**Work task**. Copy out each line of the entries where the word "would" is present.

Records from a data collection
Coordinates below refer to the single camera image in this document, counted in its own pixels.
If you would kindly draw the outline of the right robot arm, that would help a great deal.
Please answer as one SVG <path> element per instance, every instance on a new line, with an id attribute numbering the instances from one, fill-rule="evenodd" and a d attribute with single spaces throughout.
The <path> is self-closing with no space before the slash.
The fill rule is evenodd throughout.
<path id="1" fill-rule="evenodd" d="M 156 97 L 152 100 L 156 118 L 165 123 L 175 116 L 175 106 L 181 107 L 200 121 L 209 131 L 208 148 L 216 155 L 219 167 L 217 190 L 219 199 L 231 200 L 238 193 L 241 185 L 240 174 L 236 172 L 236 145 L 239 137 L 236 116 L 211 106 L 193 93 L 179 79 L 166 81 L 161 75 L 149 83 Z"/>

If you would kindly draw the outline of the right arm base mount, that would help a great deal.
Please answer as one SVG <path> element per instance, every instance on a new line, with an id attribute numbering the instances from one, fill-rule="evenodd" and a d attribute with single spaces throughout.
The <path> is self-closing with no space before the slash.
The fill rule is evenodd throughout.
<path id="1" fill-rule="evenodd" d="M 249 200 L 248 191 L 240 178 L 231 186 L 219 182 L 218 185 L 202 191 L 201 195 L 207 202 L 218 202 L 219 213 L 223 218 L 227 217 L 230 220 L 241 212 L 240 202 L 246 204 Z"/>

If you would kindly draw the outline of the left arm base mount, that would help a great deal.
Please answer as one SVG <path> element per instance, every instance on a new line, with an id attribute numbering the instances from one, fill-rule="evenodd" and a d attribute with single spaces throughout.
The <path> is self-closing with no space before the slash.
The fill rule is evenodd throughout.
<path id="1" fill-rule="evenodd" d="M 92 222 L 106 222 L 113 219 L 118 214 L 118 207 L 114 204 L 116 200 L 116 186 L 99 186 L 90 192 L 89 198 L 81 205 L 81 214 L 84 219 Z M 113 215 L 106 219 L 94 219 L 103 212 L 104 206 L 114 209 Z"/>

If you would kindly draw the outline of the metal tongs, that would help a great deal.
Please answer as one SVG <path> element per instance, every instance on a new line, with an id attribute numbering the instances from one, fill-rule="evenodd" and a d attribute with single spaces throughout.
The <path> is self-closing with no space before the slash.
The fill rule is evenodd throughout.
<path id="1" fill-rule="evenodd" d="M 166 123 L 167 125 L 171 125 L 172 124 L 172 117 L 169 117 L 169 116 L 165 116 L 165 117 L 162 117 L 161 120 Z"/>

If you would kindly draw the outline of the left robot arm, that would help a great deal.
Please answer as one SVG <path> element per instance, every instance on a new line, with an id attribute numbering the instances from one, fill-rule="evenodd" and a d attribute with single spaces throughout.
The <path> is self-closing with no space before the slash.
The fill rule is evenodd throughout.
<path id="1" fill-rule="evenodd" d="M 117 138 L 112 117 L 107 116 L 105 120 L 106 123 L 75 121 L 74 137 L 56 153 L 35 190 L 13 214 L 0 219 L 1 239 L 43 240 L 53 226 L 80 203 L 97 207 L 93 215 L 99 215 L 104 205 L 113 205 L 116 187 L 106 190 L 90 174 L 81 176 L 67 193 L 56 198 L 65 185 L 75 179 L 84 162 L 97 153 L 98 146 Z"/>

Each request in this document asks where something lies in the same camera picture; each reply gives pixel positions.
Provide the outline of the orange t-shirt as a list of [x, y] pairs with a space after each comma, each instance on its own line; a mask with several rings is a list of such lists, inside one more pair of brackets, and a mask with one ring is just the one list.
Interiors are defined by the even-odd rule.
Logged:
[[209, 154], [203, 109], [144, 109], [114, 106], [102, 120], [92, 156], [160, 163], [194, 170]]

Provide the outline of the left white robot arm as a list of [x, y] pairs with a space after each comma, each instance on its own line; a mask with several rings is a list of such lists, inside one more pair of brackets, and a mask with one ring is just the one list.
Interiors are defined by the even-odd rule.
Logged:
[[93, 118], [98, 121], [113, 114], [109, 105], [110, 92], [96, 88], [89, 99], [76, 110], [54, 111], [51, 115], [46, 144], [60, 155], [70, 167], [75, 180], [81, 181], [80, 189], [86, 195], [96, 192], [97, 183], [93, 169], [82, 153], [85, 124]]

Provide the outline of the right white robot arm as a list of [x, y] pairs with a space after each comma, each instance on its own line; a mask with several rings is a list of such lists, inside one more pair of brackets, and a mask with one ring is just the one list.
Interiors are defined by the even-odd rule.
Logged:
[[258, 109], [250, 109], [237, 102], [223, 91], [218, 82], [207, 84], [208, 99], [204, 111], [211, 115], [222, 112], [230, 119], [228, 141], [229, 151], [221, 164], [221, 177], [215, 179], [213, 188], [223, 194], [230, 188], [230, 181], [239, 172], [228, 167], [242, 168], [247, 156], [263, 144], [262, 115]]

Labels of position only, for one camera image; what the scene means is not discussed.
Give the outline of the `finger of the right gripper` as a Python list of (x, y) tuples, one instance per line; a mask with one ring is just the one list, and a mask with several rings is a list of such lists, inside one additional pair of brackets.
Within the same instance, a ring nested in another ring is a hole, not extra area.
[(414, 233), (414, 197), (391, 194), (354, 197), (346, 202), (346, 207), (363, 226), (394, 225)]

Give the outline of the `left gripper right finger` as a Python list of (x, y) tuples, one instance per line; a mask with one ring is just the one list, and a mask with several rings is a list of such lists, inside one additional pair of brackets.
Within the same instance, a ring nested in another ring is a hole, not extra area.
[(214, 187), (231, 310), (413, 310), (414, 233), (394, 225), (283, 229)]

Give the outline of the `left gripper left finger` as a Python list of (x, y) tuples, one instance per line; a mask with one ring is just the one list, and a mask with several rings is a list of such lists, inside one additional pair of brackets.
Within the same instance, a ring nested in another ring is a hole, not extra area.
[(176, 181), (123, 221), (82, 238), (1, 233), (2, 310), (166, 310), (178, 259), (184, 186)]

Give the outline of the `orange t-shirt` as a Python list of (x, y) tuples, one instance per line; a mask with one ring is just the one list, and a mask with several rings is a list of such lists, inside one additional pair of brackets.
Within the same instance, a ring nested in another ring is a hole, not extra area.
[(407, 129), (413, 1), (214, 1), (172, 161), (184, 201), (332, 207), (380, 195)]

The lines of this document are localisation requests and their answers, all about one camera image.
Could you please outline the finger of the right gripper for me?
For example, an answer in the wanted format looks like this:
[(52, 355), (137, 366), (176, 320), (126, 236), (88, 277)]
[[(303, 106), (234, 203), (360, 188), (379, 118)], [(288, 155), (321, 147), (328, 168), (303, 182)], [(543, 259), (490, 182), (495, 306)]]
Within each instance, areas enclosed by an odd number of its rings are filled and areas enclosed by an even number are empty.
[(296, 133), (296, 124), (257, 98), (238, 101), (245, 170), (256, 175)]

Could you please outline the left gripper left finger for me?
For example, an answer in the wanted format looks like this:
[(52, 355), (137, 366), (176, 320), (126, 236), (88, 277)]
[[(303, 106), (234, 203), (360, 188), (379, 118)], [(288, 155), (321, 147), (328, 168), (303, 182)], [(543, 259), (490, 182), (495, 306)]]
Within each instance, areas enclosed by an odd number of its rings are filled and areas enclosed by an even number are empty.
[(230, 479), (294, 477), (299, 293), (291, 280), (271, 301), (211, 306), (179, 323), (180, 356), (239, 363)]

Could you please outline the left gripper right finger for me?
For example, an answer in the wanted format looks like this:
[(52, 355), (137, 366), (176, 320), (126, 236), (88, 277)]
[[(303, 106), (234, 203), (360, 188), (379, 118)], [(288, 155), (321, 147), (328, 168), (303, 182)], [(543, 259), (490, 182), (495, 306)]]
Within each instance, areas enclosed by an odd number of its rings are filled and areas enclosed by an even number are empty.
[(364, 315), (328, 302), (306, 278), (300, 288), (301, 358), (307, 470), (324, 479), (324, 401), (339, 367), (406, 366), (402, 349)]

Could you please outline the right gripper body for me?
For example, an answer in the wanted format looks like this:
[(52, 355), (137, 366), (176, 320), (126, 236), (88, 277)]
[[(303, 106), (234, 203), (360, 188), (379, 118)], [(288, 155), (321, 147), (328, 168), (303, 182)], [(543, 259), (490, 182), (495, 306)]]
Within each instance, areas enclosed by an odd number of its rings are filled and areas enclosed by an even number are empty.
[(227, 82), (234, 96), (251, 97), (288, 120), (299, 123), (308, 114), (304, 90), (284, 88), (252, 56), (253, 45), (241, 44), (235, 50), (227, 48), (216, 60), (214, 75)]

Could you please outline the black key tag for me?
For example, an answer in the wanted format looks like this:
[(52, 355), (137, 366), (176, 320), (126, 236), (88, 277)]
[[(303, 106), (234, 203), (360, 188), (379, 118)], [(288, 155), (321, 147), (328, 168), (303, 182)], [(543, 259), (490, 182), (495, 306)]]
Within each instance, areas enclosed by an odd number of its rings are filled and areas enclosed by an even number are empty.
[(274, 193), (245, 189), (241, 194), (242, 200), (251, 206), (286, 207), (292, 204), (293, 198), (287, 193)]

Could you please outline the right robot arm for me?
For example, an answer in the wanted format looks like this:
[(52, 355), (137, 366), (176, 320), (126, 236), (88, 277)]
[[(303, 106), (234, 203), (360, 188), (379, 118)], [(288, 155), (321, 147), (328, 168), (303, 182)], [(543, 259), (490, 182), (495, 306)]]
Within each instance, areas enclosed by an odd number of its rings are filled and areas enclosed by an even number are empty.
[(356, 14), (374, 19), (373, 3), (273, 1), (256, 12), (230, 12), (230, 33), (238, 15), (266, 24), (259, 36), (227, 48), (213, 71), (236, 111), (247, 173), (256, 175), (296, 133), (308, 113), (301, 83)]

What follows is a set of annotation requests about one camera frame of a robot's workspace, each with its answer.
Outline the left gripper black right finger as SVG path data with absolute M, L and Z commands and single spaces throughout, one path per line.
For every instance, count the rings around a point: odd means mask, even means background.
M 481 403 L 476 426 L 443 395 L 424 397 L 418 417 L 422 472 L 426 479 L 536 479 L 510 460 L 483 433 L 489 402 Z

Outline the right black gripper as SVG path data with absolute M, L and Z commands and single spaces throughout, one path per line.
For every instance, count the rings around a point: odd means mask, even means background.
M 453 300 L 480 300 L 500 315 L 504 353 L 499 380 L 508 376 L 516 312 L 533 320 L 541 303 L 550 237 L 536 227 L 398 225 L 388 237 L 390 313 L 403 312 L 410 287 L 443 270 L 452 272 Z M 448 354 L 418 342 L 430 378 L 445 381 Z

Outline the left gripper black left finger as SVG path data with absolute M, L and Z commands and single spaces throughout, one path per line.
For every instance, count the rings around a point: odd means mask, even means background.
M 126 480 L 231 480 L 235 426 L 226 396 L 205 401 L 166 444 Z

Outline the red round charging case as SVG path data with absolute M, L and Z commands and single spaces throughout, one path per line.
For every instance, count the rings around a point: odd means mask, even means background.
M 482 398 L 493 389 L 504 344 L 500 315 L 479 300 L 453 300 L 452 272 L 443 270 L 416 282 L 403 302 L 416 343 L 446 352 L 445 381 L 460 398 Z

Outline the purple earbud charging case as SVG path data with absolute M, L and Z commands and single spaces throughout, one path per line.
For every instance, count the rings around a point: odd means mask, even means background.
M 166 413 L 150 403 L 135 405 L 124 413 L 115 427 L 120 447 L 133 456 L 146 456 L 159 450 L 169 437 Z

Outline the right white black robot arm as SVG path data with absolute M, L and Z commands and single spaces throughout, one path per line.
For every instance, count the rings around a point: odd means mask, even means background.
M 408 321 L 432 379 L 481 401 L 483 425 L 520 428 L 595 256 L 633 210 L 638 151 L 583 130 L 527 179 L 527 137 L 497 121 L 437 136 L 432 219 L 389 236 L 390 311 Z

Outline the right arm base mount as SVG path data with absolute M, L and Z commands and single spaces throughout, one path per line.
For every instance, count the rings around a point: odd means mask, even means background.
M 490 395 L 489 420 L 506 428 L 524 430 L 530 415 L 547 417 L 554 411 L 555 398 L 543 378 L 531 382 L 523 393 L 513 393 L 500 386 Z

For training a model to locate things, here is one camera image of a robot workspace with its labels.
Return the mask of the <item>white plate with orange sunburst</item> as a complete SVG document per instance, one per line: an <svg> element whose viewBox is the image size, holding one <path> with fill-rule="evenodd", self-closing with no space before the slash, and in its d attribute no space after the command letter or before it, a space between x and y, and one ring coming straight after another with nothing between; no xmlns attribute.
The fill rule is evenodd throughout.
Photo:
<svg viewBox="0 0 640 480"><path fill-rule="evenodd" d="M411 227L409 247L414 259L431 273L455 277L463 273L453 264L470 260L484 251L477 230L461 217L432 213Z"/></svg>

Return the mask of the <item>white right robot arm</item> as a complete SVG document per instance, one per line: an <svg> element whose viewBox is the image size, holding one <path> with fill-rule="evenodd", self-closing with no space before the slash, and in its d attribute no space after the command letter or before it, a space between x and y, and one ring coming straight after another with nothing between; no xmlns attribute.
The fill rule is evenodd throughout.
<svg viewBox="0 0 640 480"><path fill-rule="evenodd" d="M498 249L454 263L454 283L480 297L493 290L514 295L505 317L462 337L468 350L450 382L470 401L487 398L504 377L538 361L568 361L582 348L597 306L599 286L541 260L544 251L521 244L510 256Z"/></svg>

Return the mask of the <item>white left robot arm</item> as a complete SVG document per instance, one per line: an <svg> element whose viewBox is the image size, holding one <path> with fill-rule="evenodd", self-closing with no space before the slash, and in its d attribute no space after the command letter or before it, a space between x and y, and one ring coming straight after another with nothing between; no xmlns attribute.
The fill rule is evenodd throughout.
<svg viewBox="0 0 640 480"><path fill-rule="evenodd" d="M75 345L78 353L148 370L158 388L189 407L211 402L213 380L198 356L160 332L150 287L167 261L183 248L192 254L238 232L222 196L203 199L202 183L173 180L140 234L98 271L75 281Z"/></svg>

**Response to the exercise**.
If you would kindly draw the outline of the right robot arm, that would help a great deal.
If you would kindly draw the outline of the right arm base mount, that would help a great deal.
If you would kindly draw the outline of the left arm base mount, that would help a great deal.
If you would kindly draw the outline of the metal tongs, that would help a great deal.
If you would kindly draw the outline of the left robot arm, that would help a great deal.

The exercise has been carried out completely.